Nous étions plus près l’un de l’autre. Le monde, lui, n’avait pas bougé.

Je pensai au verre. Je l’avais déplacé plusieurs fois. Il était toujours revenu entre nous.

Je sautai encore.

La rotation devint évidente. Le sol revenait chaque fois sous un angle différent.

La buée revint.

Je ralentis le souffle.

Aucun effet. Au moins l’échec était-il reproductible.

Je levai les yeux.

L’homme ne me regardait toujours pas, même lorsque nous retombions presque côte à côte.

Je pensai au laboratoire.

Il y a quelqu’un ici qui ne peut pas vous voir.

Je sautai.

Lui aussi.

Cette fois, la lune répondit trop fort.

Je vous dirai plus tard.

Une autre masse surgit.

Plus proche.

Beaucoup plus rapide.

Elle remplit le ciel avant que je puisse en distinguer les contours.

Le choc nous déporta.

Lorsque je retombai, quelque chose avait changé. La gravité n’obéissait plus tout à fait.

Je sautai.

Le retour fut plus lourd.

Je cherchai le sol. Il n’était plus exactement là où je l’attendais. Mon appui arriva de travers. Je dus corriger.

L’autre homme retomba droit. Sans corriger quoi que ce soit. Comme si la lune venait toujours le chercher où il l’attendait.

Je sautai encore. Chaque impulsion ajoutait une dérive. Les astres arrivaient plus vite.

Je cessai de sauter.

Rien ne revint : la lune poursuivait seule son mouvement.

Un bref silence.

Je crus qu’elle retrouverait son équilibre.

Je restai immobile.

La surface continuait pourtant de répondre.

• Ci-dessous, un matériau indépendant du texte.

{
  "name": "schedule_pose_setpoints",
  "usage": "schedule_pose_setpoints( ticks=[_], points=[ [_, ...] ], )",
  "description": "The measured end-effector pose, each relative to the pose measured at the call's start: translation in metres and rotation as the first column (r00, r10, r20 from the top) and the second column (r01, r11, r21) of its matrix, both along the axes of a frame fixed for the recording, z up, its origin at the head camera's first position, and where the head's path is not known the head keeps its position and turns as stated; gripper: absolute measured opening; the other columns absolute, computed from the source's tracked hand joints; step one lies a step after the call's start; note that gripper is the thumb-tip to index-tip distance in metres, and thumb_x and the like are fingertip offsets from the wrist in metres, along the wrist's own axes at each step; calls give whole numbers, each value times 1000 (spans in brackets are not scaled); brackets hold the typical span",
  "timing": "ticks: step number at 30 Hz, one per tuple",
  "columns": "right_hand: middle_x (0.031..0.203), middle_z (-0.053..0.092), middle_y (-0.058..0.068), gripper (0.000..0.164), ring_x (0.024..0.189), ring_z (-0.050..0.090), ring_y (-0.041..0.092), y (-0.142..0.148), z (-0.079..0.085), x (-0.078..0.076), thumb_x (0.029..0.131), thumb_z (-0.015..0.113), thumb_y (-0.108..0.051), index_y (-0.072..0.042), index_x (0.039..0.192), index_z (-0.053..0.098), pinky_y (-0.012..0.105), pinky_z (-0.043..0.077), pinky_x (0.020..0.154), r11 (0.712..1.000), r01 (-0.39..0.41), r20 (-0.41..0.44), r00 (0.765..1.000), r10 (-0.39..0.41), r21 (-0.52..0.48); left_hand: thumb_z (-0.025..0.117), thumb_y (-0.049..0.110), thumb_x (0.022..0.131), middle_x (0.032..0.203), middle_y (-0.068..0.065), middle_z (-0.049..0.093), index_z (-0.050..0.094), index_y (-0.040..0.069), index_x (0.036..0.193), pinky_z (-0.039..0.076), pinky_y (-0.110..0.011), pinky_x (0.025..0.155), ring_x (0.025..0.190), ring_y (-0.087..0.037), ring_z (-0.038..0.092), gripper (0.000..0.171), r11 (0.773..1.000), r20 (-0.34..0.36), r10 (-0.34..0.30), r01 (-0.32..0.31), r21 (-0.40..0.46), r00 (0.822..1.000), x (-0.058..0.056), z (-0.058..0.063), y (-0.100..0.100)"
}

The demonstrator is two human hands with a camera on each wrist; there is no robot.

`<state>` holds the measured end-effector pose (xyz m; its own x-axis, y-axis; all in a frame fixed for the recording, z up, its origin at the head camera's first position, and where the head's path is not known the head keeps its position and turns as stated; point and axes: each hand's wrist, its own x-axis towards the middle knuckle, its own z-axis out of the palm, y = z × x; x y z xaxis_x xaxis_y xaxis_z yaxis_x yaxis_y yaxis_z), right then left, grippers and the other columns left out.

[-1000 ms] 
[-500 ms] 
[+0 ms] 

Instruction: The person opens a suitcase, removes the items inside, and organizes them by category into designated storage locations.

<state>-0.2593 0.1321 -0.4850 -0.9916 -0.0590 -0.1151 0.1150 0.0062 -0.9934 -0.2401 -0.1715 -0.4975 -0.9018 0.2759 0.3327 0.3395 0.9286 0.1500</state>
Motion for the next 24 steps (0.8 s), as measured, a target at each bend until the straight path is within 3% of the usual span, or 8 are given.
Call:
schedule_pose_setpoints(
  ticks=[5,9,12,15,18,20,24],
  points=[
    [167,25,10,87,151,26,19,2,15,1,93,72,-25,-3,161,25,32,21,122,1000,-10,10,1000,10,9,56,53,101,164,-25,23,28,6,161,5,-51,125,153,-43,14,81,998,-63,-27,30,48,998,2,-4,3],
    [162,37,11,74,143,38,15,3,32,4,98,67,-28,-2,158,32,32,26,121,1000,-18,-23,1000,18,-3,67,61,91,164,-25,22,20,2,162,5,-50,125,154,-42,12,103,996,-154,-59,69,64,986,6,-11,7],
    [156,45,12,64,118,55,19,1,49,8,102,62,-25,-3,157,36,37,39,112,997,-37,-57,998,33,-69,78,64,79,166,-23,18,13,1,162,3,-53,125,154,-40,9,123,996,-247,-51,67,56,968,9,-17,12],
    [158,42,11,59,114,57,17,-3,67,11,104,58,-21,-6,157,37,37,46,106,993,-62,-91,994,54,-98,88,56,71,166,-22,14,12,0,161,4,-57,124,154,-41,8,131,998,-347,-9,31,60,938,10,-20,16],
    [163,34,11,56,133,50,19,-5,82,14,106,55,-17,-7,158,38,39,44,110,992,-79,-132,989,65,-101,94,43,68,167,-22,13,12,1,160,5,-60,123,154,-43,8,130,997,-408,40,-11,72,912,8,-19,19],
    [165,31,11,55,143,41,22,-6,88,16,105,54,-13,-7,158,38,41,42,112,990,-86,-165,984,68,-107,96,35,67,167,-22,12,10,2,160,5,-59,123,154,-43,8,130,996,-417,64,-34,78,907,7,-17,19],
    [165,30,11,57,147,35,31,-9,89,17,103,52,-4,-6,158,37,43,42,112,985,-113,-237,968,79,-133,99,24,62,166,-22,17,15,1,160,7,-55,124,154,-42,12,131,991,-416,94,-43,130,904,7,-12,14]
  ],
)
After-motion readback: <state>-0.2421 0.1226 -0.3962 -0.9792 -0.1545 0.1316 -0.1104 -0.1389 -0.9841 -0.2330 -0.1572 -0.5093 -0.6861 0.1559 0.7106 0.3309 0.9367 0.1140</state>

De moins en moins. Mais elle répondait encore.

Je sautai.

La réponse fut trop forte.

L’horizon bascula.

La rotation nous avait échappé.

L’homme effectua encore deux impulsions. Puis s’arrêta. Net.

Nous ne sautions plus.

La lune poursuivait seule sa dérive, immense, lente, irrévocable, comme si elle emportait désormais avec elle une part de chacune de nos corrections.

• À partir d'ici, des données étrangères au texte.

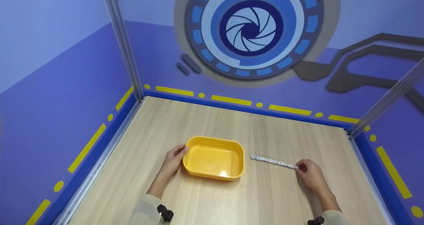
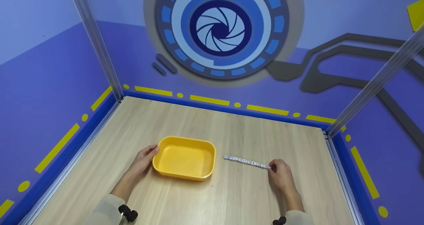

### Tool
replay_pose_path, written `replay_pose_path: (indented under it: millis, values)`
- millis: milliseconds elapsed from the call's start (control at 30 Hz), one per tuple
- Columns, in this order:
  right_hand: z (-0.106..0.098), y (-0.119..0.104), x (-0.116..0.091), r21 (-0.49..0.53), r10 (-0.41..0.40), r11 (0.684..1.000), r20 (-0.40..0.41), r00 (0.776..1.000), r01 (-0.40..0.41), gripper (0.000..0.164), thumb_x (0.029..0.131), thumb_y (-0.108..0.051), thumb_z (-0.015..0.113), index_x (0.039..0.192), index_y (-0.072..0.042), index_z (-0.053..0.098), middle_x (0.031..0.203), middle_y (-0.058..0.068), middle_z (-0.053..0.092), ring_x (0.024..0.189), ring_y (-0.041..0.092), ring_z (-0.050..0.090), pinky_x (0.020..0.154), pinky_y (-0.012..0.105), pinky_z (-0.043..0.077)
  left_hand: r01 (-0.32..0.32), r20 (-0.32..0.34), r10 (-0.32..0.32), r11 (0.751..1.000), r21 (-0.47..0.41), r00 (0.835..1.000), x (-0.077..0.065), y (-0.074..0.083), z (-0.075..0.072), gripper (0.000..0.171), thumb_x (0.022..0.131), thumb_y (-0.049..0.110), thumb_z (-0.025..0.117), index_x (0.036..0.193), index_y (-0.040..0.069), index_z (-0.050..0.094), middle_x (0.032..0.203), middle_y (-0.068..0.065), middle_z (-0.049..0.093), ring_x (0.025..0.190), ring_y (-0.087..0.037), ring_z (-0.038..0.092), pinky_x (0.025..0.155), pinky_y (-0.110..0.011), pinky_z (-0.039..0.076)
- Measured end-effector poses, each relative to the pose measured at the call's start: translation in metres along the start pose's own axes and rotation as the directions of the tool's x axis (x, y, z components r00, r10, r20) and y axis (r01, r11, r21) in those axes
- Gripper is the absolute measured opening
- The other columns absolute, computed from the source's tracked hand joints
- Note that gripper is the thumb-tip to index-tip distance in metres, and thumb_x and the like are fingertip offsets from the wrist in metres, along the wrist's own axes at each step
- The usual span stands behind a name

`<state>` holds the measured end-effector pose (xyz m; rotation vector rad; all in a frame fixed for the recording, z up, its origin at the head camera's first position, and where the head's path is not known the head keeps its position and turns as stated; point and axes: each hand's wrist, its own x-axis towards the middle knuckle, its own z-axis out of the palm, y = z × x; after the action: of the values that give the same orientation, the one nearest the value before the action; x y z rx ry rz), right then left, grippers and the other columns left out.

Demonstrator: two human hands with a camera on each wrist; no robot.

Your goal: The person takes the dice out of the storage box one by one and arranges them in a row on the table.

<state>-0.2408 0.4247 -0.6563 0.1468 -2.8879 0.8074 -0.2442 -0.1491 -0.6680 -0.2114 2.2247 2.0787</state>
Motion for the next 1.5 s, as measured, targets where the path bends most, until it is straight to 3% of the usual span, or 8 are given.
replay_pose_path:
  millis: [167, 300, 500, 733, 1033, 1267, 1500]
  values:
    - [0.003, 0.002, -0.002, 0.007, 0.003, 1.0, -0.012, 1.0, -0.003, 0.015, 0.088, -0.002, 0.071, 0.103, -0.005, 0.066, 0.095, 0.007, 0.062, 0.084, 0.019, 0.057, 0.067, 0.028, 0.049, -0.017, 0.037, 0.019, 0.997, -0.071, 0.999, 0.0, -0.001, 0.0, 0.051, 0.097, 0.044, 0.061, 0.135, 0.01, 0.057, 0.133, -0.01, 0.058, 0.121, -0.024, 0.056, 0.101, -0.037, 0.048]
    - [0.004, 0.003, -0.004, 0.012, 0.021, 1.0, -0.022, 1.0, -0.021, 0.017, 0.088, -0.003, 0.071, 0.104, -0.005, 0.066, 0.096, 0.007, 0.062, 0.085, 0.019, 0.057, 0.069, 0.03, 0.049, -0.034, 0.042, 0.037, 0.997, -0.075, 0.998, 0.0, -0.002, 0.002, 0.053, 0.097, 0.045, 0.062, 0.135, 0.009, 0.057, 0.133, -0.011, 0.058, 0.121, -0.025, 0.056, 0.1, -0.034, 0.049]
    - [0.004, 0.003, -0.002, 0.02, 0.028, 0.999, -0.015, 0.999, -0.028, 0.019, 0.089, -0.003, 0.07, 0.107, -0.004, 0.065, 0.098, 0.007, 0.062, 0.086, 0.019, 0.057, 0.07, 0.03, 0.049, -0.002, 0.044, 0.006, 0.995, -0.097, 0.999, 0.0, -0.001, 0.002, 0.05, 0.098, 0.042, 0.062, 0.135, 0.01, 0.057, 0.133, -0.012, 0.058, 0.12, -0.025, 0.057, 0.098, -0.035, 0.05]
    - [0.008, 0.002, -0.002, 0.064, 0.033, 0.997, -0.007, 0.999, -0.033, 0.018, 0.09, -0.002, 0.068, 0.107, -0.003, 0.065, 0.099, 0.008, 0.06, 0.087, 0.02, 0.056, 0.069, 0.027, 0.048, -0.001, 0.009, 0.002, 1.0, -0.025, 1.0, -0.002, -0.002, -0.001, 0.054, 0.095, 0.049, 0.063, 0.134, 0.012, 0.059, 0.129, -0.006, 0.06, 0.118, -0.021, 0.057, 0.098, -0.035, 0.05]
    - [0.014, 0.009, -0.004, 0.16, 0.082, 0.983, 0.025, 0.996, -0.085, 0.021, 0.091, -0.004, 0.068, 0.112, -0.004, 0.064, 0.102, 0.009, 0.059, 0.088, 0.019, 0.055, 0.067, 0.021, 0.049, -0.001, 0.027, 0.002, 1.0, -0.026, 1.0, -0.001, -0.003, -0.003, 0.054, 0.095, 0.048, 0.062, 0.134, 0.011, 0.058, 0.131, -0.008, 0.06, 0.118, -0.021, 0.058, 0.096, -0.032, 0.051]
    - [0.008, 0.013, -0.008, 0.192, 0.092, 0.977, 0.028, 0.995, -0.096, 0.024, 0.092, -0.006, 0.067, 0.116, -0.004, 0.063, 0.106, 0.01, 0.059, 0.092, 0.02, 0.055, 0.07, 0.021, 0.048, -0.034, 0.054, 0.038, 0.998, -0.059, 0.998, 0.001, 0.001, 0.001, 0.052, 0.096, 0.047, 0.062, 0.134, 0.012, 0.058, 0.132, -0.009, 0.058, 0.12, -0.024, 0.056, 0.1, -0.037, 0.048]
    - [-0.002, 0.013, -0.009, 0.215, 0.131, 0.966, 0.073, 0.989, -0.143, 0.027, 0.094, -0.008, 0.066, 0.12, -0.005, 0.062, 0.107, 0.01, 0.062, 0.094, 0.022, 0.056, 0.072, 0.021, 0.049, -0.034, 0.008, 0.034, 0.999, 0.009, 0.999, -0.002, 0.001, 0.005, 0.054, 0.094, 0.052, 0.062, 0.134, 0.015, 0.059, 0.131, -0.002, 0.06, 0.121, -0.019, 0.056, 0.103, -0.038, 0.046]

La lumière ne revint plus.

Le froid arriva.

La buée se figea sur la visière.

Par réflexe, je cherchai à dégager mon champ de vision.

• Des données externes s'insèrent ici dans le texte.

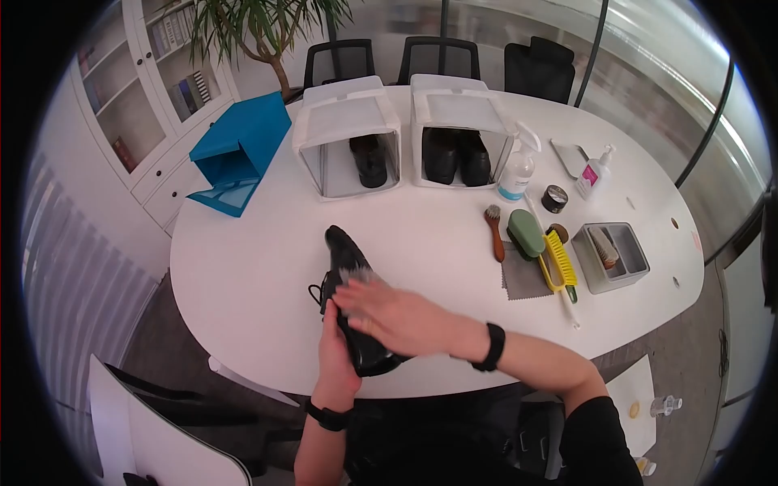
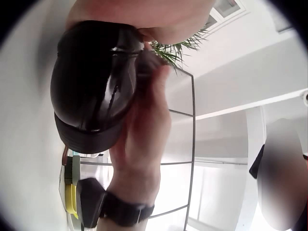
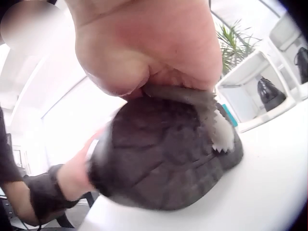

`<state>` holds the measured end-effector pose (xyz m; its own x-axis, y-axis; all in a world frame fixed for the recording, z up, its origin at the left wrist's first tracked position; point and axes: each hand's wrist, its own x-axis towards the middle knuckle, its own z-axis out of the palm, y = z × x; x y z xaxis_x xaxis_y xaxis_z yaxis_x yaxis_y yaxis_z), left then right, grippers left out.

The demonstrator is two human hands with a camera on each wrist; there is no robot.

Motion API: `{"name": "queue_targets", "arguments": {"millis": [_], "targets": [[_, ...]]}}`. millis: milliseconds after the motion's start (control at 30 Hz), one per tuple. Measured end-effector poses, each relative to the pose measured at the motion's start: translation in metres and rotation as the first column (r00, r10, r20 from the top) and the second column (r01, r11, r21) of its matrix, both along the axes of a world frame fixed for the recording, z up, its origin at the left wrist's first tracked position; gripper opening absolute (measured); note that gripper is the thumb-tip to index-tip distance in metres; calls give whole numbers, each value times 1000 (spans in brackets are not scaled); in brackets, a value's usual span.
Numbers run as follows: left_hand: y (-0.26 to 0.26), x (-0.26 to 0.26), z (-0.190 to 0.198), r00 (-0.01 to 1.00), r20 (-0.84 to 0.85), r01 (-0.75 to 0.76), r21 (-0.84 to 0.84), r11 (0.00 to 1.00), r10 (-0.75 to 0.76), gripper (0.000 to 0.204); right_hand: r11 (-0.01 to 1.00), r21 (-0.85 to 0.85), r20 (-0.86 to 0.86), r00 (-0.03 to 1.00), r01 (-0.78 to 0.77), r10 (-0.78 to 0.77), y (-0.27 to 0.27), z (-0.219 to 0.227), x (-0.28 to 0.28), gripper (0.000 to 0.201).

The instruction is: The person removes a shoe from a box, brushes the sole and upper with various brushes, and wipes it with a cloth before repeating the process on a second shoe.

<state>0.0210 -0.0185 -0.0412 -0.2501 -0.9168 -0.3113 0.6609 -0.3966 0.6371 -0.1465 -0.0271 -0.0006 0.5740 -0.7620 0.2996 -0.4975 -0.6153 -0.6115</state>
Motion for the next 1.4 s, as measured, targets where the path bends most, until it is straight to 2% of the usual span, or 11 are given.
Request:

Le gant heurta la visière.

Le choc replia mes doigts contre la paroi rigide. Un craquement sec, amorti par la combinaison, me parvint un instant plus tard, puis la pression dans le gant se relâcha.

Quelque chose avait cédé.

Je le sentis.

Je n’eus rien à regarder.


Je plissai les yeux.

Devant nous, une maison se tenait au pied d’une avancée rocheuse.

Les météorites continuaient de traverser le ciel, mais les plus grosses venaient frapper la falaise avant de nous atteindre.

Pour la première fois depuis longtemps, quelque chose paraissait immobile.

Autour de la maison, l’air semblait moins hostile. Une faible lueur dessinait un volume presque invisible, comme si la chaleur avait conservé une forme.

Je m’en approchai.

L’autre homme ne me suivit pas.

Le givre commença lentement à fondre sur la visière. La douleur, elle, remontait dans ma main.

Alors seulement je distinguai les détails. D’épaisses conduites de cuivre s’enfonçaient dans le sol avant de remonter le long des murs. De petits hublots enchâssés dans les tuyaux laissaient apparaître, à intervalles réguliers, un fluide sombre qui circulait par à-coups. Derrière une verrière rivetée, une lumière ambrée éclairait l’intérieur sans dépasser de beaucoup le seuil. Des engrenages tournaient derrière des plaques ajourées.

La porte s’ouvrit.

Élie apparut.

— Ah, Jonas. Tu peux t’arrêter ici un moment.

Je ne répondis pas.

Myriam apparut derrière lui.

Elle leva les yeux de son livre, puis le referma sans marquer sa page. Elle s’approcha de moi et regarda mon gant.

— Ça saigne.

Je restai sur le seuil.

— Tu corriges trop, dit Élie.

Derrière moi, l’autre homme ne bougeait pas. Ses traces s’arrêtaient avant la porte.

Je me retournai.

Je fis un pas vers lui.

Puis je m’arrêtai.

Je ne savais pas s’il attendait quelque chose. Je préférai ne rien supposer.

Élie consulta sa montre, puis les derniers cristaux de givre qui fondaient sur ma visière.

— Drôle d’hiver, cette année.

Je regardai le ciel. Rien n’indiquait une année plutôt qu’une autre.

Dans un verre posé près de la fenêtre, l’eau vibra.

Une seule fois.

Comme si, très loin, quelque chose continuait de répondre.